The Metasearch Process

               © Wayne P. Amsbury 31 May 2002        UP: search space

 

It is clear that language fragments cannot always be processed as a whole ─ there are just too many patterns to be considered for this to be a viable thesis; the size of a natural language is open-ended, it is re-created from moment to moment. Even from the limited number of (English) examples above, it is also clear that tokens are not always fully understood in token order. Nor is it feasible to always predict which token in a fragment will be understood first.

Simple English examples and common knowledge and folk wisdom bolster these conclusions when they are considered in light of digs, migs, and search spaces. Even so, metasearches fall within a spectrum, from linear to parallel, with the interweaving of component searches falling between these extremes.

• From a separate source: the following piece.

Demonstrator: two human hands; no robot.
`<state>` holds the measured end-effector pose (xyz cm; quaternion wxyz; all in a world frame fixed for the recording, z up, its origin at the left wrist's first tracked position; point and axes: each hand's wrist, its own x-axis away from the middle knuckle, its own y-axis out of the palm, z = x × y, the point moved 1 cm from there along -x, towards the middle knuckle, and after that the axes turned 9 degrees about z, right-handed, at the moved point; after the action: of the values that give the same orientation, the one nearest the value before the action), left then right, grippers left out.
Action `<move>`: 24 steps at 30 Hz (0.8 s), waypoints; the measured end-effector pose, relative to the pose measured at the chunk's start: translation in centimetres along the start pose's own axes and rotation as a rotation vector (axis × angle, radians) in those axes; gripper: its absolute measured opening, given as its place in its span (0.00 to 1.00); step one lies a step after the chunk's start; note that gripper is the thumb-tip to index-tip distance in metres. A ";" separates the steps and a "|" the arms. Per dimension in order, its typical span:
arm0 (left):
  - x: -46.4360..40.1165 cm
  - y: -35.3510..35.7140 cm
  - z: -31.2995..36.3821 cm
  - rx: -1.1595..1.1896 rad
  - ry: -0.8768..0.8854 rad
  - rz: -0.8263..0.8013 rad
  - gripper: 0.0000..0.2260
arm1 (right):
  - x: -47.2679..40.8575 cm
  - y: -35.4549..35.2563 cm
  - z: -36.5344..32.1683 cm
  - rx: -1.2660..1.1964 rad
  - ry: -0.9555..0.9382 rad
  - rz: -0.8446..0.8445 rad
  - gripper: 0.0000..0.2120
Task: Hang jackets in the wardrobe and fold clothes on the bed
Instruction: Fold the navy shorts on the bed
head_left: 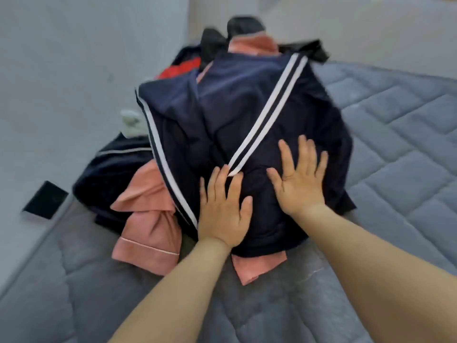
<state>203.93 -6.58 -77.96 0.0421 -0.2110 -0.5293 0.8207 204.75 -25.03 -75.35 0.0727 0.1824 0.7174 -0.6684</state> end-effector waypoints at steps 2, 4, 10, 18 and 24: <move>0.9 1.8 -0.4 0.017 0.057 0.159 0.24 | 1.5 3.1 0.9 -0.089 -0.013 0.271 0.27; 0.8 1.8 -0.5 0.007 0.078 0.219 0.24 | 1.4 3.5 1.4 -0.175 -0.016 0.377 0.25; 0.6 0.9 0.2 -0.010 0.079 0.213 0.24 | 1.3 2.5 0.8 -0.233 0.005 0.399 0.24; 1.0 0.8 0.3 -0.009 0.072 0.228 0.23 | 1.8 2.5 1.0 -0.263 0.029 0.434 0.21; 1.8 0.6 0.2 -0.011 0.070 0.304 0.22 | 2.7 0.5 0.4 -0.140 0.072 0.395 0.18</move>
<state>202.27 -6.50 -78.94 -0.0654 -0.3176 -0.4940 0.8068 202.38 -24.91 -76.77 0.1893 0.3376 0.7146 -0.5827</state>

There are certainly English sentences that might be interpreted token by token. A rather famous example is: Let them eat cake. (Surely the last word was a surprise.) Many readers appear to engulf words in chunks, moving eye focus from spot to spot, and so could possibly be interpreting a chunk at a time. Both of these extremes are useful models of language processes at times, but the examples of feedback in previous sections make them unusable for most interpretation.

Generally there are several constraints in effect on any fragment.

Consider the recognition of ‘Twas brillig. The translation of ‘Twas into It was and the structure schema nounà verb à adjective are not easily separated. For one who has not seen this fragment before, the complete schema would surely be complete before the word brillig was determined as a new word, but not before its use as an adjective. However, someone not familiar with the contraction ‘Twas in ‘Twas sunny might first derive verb à adjective before extrapolating ‘Twas into It was, and then to an understanding of the full schema. Much of this was implicit in the creation by Lewis Carrol of Jaberwocky.

The search process is not a circle, but rather a spiraling iteration. Intuitively it is carried out for every token, and the final results are consistent for every token.

It is intuitively clear that in a complex sentence, or even a fairly simple fragment, the component fragments are being resolved concurrently with the whole. The fragments must form a cohesive whole, some of them are encountered and their processing begun before the last of them, and all must be resolved into cohesive supporting units before the whole is understood.

There are also choices of constraint that may be applied to a token, depending upon its evolving role during the search for an interpretation. This is easily demonstrated for both nouns and verbs.

Nouns. During interpretation, the recognition that a word is a noun of a fragment restricts it to a limited number of roles in the fragment, and thus limits it to participation in only a subset of rules of the language.

If a word is recognized to fall into noun then it lies in the intersection of categories such as subject and object, and these categories force a selection of lexical rules that can include the word, such as verb before object in English. If this rule is violated by the token order, then the word falls into some other category, with some other set of rules that must apply.

An alternate category has implications for the comprehension of a word previously thought to be a noun.

A noun phrase must be fully resolved in order to play its role as a noun in the rules governing a containing fragment. Such a phrase may have the very same structure as the containing fragment. It is nested and the processes involved are iterated, or recursive.

(The technical difference is that iteration may be identical at each use and its exit controlled from outside the procedure. A recursive procedure essentially calls itself, but then must eventually change something in the call in order to get out of the loop.)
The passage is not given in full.